PS1 Games look great on the Vita’s screen, especially the 1st revision of the Vita which has an OLED screen. The Vita features twice the resolution of the PSP which games PS1 Games really pop. This is my preferred method for playing a lot of JRPGs portably, sadly there is no way to connect a regular Vita to TV.
This is the best way to enjoy your PS1 games on a modern TV. The PS TV is Vita hardware minus the screen, touchpad etc. This outputs Vita, PSP & PS1 game over HDMI.

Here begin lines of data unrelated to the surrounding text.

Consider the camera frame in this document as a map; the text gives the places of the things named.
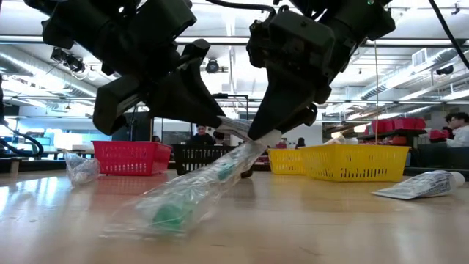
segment table surface
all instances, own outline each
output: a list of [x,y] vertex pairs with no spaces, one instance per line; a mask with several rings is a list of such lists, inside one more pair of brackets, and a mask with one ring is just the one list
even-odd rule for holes
[[392,183],[329,183],[256,172],[224,195],[211,219],[175,243],[102,236],[112,213],[161,184],[162,176],[113,177],[75,189],[64,172],[20,179],[29,180],[0,180],[2,264],[457,264],[469,259],[469,186],[452,196],[405,202],[370,194]]

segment toothpaste tube
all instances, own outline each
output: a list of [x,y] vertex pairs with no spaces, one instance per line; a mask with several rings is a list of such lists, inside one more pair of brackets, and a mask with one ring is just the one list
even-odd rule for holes
[[451,193],[464,182],[464,176],[458,172],[425,172],[390,188],[375,191],[373,194],[396,199],[438,197]]

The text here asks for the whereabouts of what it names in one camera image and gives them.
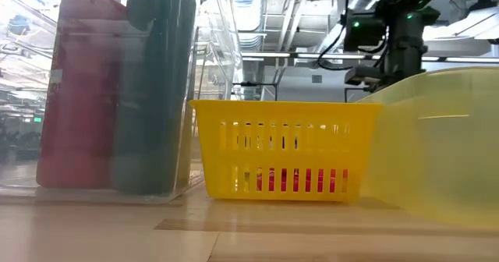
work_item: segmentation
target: yellow plastic bin
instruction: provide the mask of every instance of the yellow plastic bin
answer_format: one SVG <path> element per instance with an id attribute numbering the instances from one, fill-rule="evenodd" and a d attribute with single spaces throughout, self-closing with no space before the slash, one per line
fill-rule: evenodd
<path id="1" fill-rule="evenodd" d="M 458 225 L 499 227 L 499 68 L 410 77 L 385 105 L 363 194 Z"/>
<path id="2" fill-rule="evenodd" d="M 380 104 L 191 101 L 208 194 L 351 202 Z"/>

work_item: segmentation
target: red bottle
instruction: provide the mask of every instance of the red bottle
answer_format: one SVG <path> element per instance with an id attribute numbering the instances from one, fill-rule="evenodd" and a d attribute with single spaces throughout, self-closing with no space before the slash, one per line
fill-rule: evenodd
<path id="1" fill-rule="evenodd" d="M 108 188 L 126 7 L 62 0 L 37 182 Z"/>

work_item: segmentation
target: wooden table
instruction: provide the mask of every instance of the wooden table
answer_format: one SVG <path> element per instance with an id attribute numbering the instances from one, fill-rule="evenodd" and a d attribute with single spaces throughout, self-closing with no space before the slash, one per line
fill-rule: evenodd
<path id="1" fill-rule="evenodd" d="M 0 205 L 1 262 L 496 262 L 499 230 L 356 205 L 213 200 L 162 206 Z"/>

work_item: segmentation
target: plastic basket
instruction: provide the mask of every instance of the plastic basket
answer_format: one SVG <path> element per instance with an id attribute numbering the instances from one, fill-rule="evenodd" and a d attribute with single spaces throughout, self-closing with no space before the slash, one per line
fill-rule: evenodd
<path id="1" fill-rule="evenodd" d="M 214 198 L 351 202 L 380 104 L 191 101 Z"/>

Modding your PS TV will allow you to install homebrew and custom PS1 game backups, but probably the most exciting thing is homebrew called Sharpscale. As its name suggests, Sharpscale will let you scale your PS TV (Works on VITA also) image to display how you would like. You will want to switch the settings to 4:3 or 16:9, the pixel mode is interesting to see, but you’ll quickly notice inconsistent sizing which, if you’re like me, will drive you insane. If you install Adrenaline on your Vita, included is some additional video setting options which will let you tweak your image even further.
Overall, I would say the PS TV is the best way to play PS1 games on a modern TV, especially with Sharpscale enabled.
So, what is the best way to play PS1 games? Well, this depends on a few things, if you want to play your original PS1 game CDs the easiest way would be picking up a PS3, this output your original games through HDMI. If you want a more accurate way to play your PS1 game CDs you will want to use an original PS1 fitted the PS1digital mod. This will give you a completely authentic experience on real hardware over HDMI.
For digital versions of PS1 games I would highly recommend picking up a PlayStation TV, Using the homebrew Sharpscale in conjunction with Adrenaline makes for one of the most accurate and assessable ways to play PS1 games on a modern TV.